Kak Bara tidak bersuara sedikit pun melihat apa yang ibu bawa dari kamar. Ia hanya menunduk memainkan ponsel, benar-benar tidak menunjukkan rasa penasaran yang menggebu sepertiku. Aku malah mengira kakak sudah tahu apa yang akan ibu katakan malam ini. Tak mengherankan dirinya begitu tenang menghadapi situasi yang berubah mendebarkan layaknya akan mengikuti ujian semester. 

“Coba kamu lihat pigura ini, Des,” titah ibu, menyodorkan pigura tersebut di pangkuanku. 

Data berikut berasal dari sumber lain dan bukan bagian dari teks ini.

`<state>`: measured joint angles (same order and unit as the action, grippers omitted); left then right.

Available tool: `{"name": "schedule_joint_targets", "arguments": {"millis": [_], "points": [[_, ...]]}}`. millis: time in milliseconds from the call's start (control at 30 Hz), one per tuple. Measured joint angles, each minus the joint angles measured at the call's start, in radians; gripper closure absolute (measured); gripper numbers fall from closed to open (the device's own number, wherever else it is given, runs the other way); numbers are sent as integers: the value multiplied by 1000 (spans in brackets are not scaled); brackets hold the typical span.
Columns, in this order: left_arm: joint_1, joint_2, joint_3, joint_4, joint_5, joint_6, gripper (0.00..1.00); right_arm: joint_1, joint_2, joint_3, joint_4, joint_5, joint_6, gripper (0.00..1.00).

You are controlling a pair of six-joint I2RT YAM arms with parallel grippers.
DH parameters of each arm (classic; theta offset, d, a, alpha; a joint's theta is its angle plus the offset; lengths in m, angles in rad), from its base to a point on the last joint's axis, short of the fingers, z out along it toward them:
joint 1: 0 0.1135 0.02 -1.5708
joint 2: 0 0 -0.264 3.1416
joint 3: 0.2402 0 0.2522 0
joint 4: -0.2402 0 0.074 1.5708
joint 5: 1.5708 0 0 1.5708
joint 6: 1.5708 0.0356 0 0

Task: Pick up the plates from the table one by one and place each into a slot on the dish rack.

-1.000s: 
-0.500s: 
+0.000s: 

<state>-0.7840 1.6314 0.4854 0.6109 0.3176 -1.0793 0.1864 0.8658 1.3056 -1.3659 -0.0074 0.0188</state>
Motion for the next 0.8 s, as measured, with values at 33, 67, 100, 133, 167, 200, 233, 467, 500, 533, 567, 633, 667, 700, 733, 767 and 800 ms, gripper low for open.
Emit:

Ada empat orang pada foto di dalam pigura itu. Dua laki-laki dan perempuan sedang duduk seraya tersenyum bahagia. Ibu duduk di samping seorang laki-laki paruh baya seumuran dengan ayah. Kemudian Kak Bara duduk di lengan kursi samping kiri ibu, membawa sebatang cokelat. Sampai akhirnya mataku tertuju pada seorang anak perempuan yang sama sekali tidak kukenali.

“Ini siapa, Bu?” tunjukku, pada anak perempuan berbando ungu yang duduk di sebelah mendiang Ayah Kak Bara.

“Dia anak bungsu ibu, adiknya kakakmu.” Senyum ibu membuat cekungan di kedua pipinya. 

“Kak Bara punya adik kandung cewek, Bu?” Aku terbelalak tidak percaya. Selama ayah menikah dengan ibu, aku tak pernah mendengar cerita mengenai sosok anak perempuan itu. 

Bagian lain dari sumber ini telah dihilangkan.